Stripped Down: Soil and the Sun Scale Back to Four-Piece Unit

For Grand Rapids-based indie outfit The Soil & The Sun, the end of 2015 and the start of this year has been about deconstruction and rebuilding.  

Surrounding the release of their last LP, 2014’s Meridian, the then seven-piece ensemble hit the road harder than ever before. They played all across the country, hitting such festivals as SXSW in Austin and the CMJ Music Showcase in New York, while bonding together like family in their converted tour bus.

When the band finally came home nearly a year and a half later, they started asking themselves some basic but serious questions about their future and happiness.

“It hit that point where the band was pretty much taking up all of our time,” vocalist/guitarist/songwriter Alex McGrath told REVUE. “Which, for some, is great.  For others, it’s not so great. I don’t want to speak for the others, but I think we’re all just getting older and our lives are being pulled in different directions.  The desire to have a personal life and pursue dreams outside of the band doesn’t always lend itself very well to relentless touring and constant collaboration with six other people. ... I’m pretty proud of us for making it work for as long as we did.”

The Soil and the Sun
wsg.
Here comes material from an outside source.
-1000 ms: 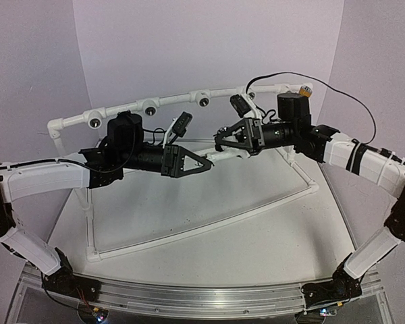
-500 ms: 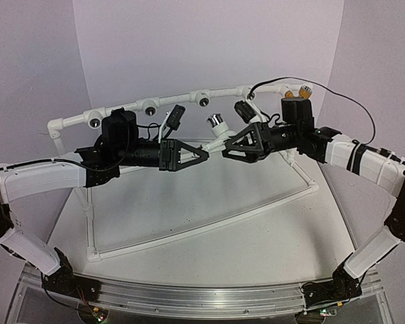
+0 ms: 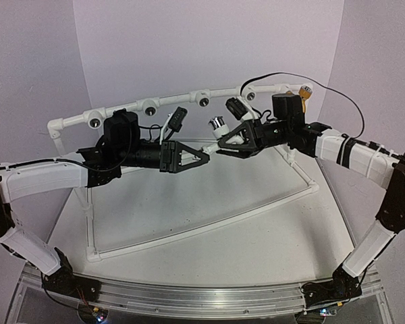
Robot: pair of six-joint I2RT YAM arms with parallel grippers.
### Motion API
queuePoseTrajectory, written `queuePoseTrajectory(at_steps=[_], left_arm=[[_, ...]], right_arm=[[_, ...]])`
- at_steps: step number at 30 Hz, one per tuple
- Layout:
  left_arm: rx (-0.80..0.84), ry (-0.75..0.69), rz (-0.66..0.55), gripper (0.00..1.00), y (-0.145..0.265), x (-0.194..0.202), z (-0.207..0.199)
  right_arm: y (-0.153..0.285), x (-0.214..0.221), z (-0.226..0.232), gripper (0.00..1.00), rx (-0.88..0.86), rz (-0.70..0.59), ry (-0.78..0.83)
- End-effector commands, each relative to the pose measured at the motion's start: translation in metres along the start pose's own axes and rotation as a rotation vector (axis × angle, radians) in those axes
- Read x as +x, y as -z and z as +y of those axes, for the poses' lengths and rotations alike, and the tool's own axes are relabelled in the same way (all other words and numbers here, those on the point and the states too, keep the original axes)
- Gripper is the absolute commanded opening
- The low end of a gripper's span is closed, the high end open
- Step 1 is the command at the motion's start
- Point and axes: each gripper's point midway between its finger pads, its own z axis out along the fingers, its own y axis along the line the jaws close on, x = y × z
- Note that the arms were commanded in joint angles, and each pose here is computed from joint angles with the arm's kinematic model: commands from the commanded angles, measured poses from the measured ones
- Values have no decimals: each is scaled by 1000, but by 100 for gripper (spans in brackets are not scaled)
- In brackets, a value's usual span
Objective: Install the water faucets
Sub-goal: Pass from the left arm to the right, then hold the pipe with the faucet installed at the center of the board.
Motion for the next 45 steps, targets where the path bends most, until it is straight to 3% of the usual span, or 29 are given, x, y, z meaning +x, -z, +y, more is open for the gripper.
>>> queuePoseTrajectory(at_steps=[1, 6, 10, 12, 15, 16, 19, 23, 26, 27, 29, 32, 37, 40, 45], left_arm=[[48, -41, -27, 0, 0, -11, -12], [44, -32, -23, 0, 0, -8, -10], [44, -32, -22, 0, 0, -7, -10], [44, -29, -19, 0, 0, -6, -9], [44, -26, -15, 0, 0, -4, -8], [44, -25, -15, 0, 0, -4, -8], [31, -19, -19, 3, 0, -4, -6], [-13, -19, -36, 31, 4, -4, 2], [-50, -18, -52, 69, 9, -3, 8], [-61, -19, -55, 77, 10, -2, 10], [-83, -14, -56, 84, 12, 0, 14], [-114, -5, -57, 85, 13, 4, 22], [-186, 17, -18, 80, 10, 23, 48], [-247, 20, 22, 79, 5, 42, 67], [-431, -48, 161, 80, -18, 89, 105]], right_arm=[[-1, -12, 25, 48, -48, -1, 105], [-1, -13, 25, 53, -43, -5, 105], [-2, -15, 25, 49, -40, -9, 107], [-2, -16, 24, 40, -34, -13, 105], [-3, -18, 23, 5, -21, -22, 118], [-3, -18, 22, 0, -4, -33, 128], [2, -21, 16, 0, 84, -87, 201], [15, -20, 6, 0, 250, -133, 317], [22, -19, 3, 0, 322, -138, 372], [23, -19, 2, 0, 335, -140, 379], [27, -20, -2, 0, 378, -142, 397], [38, -17, -17, 0, 516, -118, 431], [94, -17, -46, 0, 952, -82, 683], [132, -21, -53, 0, 1193, -19, 749], [155, -21, -46, 0, 1326, 106, 946]])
Keeps, Caleb Groh
Founders Taproom
235 Grandville Ave. SW, Grand Rapids
June 11, 9:30 p.m., $5, 21+
foundersbrewing.com, (616) 776-1195

Bell’s Eccentric Café
355 E. Kalamazoo Ave.
June 16, 8 p.m. doors/9 p.m. show
$8 advance, $10 day of show, 21 and older
bellsbeer.com, (269) 382-2332

The result of those life-searching conversations led the large ensemble to strip things back to the ground in order to keep growing. 

McGrath and his wife, keyboardist/vocalist Ashley McGrath, along with drummer Benjamin Baker-Jackson and guitarist Kellen Kerwin decided to begin anew as a four-piece. 

Currently, they all live together in a house in East Town along with Baker-Jackson’s wife and family.

Meanwhile, keyboardist/vocalist Jacqueline Warren, violinist Joanna Perry and bassist Michael Newsted decided to part ways, with Warren having started a new project called Major Murphy.

“Being at home in Michigan for the past year has sort of created this environment where we’re really inside our heads, I think. Like an incubation period,” Alex McGrath said. “There has been a lot of reflection, reminiscing, and self-introspection this past year. I’m sure that has spilled over into these new songs we’re working on.”

After nearly eight years and three LPs together, the group finally gave themselves some time and space to figure out things. They stayed away from touring for the better part of the past year, and allowed themselves to naturally settle into a new sound that McGrath calls, “tighter, darker, more spacious and deliberate.”

The band plans to play five or six new songs on their current tour, which is something they’ve never done before. As for their older songs, originally filled with massive multi-part harmonies and lush layers of orchestral sounds crashing together with pedal-driven post-rock, the band plans to strip everything unnecessary away, and come at them from a more simplified, intentional angle.

“I’ve realized that a four-piece can be just as powerful as a seven-piece — you just have to own it a bit more,” McGrath said.

Lately, The Soil & The Sun has been “eating up everything Radiohead,” from the band’s latest LP to Thom Yorke’s solo album Tomorrow’s Modern Boxes and Johnny Greenwood’s orchestral work. Bands like Here We Go Magic and Bibio are also on heavy rotation at the house.

Their tentative plan heading forward is to tour as much as possible this spring, summer and early fall, before working on a new record in the late fall and winter.

“It feels like a new beginning in almost every way,” Alex McGrath said of The Soil & The Sun now. “We’ve been simultaneously reworking older material and writing a lot of new stuff lately. It’s all pretty different than what we’ve done in the past. Very new, very fresh. I’m really looking forward to getting these new songs out in front of people.”